Dataset items

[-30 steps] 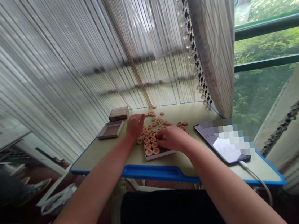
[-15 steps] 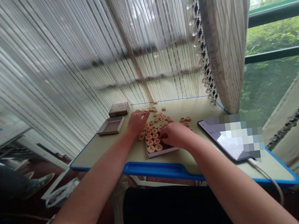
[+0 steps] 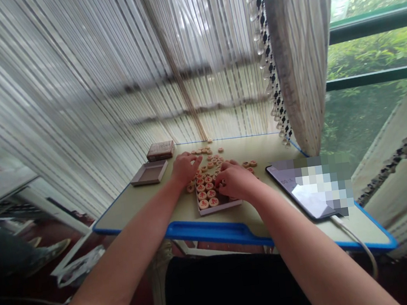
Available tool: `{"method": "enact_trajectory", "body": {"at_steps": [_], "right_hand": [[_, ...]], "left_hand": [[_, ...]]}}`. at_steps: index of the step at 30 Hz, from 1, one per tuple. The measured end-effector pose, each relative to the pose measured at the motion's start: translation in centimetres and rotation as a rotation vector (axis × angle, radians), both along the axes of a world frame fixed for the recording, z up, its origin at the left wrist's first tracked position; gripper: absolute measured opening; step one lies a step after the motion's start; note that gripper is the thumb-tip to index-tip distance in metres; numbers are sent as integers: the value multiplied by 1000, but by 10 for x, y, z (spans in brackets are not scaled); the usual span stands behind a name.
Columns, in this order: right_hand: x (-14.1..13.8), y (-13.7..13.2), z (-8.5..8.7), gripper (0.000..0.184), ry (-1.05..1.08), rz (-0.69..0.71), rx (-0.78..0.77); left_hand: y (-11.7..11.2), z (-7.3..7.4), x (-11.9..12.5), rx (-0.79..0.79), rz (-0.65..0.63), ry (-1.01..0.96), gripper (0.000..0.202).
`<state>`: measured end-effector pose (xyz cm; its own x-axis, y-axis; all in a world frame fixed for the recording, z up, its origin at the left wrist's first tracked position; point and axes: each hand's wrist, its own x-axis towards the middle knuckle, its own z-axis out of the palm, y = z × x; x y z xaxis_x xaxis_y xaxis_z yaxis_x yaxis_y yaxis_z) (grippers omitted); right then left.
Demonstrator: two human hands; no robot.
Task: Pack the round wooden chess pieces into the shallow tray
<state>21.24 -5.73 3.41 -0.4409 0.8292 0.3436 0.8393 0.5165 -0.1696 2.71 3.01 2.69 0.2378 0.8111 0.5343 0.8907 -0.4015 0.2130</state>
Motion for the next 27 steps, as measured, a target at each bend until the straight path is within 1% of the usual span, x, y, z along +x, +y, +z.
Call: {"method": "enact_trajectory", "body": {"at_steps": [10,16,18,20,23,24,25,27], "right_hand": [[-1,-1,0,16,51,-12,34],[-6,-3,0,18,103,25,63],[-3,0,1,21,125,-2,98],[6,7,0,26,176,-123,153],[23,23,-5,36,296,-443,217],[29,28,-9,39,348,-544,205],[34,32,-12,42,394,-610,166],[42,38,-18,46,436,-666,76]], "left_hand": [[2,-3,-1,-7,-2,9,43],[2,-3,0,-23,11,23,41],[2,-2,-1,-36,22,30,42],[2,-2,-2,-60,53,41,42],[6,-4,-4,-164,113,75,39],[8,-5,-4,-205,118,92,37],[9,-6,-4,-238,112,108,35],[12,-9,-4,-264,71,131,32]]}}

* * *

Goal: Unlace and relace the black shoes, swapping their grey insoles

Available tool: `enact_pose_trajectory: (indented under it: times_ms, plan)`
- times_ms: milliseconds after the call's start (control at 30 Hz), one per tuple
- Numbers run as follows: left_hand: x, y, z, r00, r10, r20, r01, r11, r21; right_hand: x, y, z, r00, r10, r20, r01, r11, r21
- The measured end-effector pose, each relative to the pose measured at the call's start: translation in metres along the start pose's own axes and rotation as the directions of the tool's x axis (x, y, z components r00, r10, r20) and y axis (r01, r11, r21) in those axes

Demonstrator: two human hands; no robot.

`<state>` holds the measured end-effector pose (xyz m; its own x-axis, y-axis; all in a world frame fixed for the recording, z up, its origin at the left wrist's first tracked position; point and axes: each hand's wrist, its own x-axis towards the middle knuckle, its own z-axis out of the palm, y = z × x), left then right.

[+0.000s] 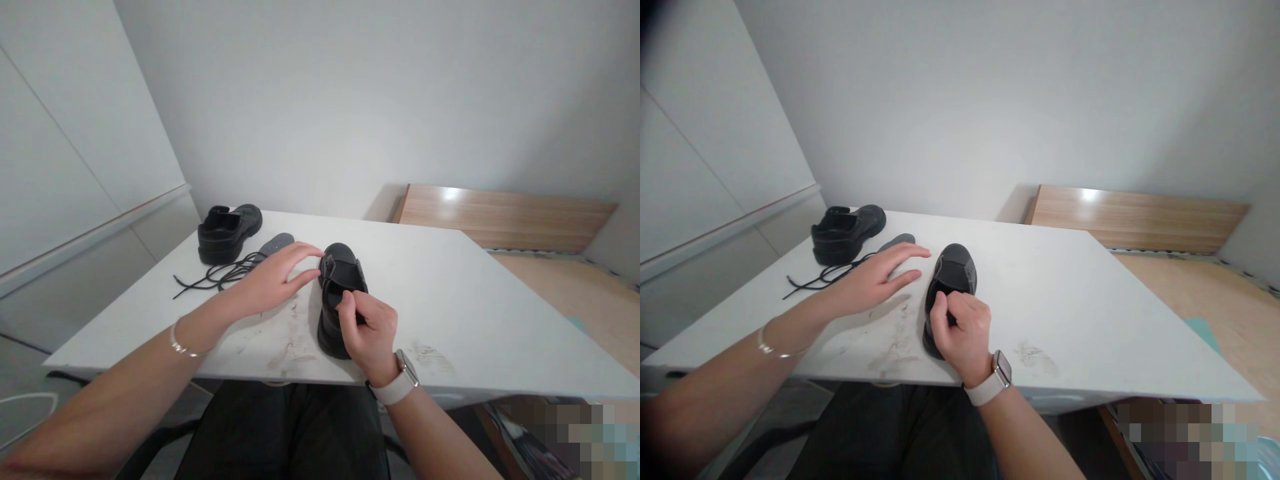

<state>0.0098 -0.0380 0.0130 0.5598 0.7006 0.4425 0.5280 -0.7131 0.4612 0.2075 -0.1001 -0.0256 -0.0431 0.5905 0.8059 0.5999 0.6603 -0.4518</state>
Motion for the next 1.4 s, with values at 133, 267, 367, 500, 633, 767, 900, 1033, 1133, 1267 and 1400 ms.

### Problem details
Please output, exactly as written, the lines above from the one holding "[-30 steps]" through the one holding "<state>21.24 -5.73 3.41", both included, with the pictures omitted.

### Solution for this problem
[-30 steps] 
[-15 steps] 
[+0 steps] 
Available tool: `{"method": "enact_trajectory", "body": {"at_steps": [_], "right_hand": [[_, ...]], "left_hand": [[_, ...]]}}`. at_steps: index of the step at 30 Hz, from 1, one per tuple. The measured end-effector pose, each relative to the pose measured at the motion's start: translation in centimetres and rotation as a rotation vector (axis × angle, radians), both along the axes of a world frame fixed for the recording, z up, its origin at the left wrist's first tracked position; gripper: absolute measured opening; step one lies a step after the motion's start; note that gripper is the thumb-tip to index-tip distance in metres; numbers are sent as integers: the value multiplied by 1000, but by 10 for x, y, z (spans in brackets are not scaled); the usual span stands behind a name.
Columns, in this order: right_hand: x (-14.1..13.8), y (-13.7..13.2), z (-8.5..8.7), gripper (0.000..0.184), ry (-1.05..1.08), rz (-0.69..0.71), rx (-0.78..0.77); left_hand: y (-11.7..11.2), z (-7.3..7.4), x (-11.9..12.5), rx (-0.79..0.79), rz (-0.65..0.63), ry (-1.01..0.96), gripper (0.000..0.202).
`<state>`: measured end-effector pose (xyz cm; its own x-axis, y-axis; all in a world frame fixed for the recording, z up, its origin at the left wrist's first tracked position; point and axes: each hand's wrist, its own x-axis towards the middle knuckle, its own z-axis out of the palm, y = z × x; x y z xaxis_x xaxis_y xaxis_z yaxis_x yaxis_y yaxis_z) (grippers omitted); right then left.
Demonstrator: two human hands; no robot.
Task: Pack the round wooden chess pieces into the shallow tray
<state>21.24 -5.73 3.41 -0.4409 0.8292 0.3436 0.8393 0.5165 -0.1696 2.71 3.01 2.69 0.2378 0.8111 0.5343 0.8907 -0.4015 0.2130</state>

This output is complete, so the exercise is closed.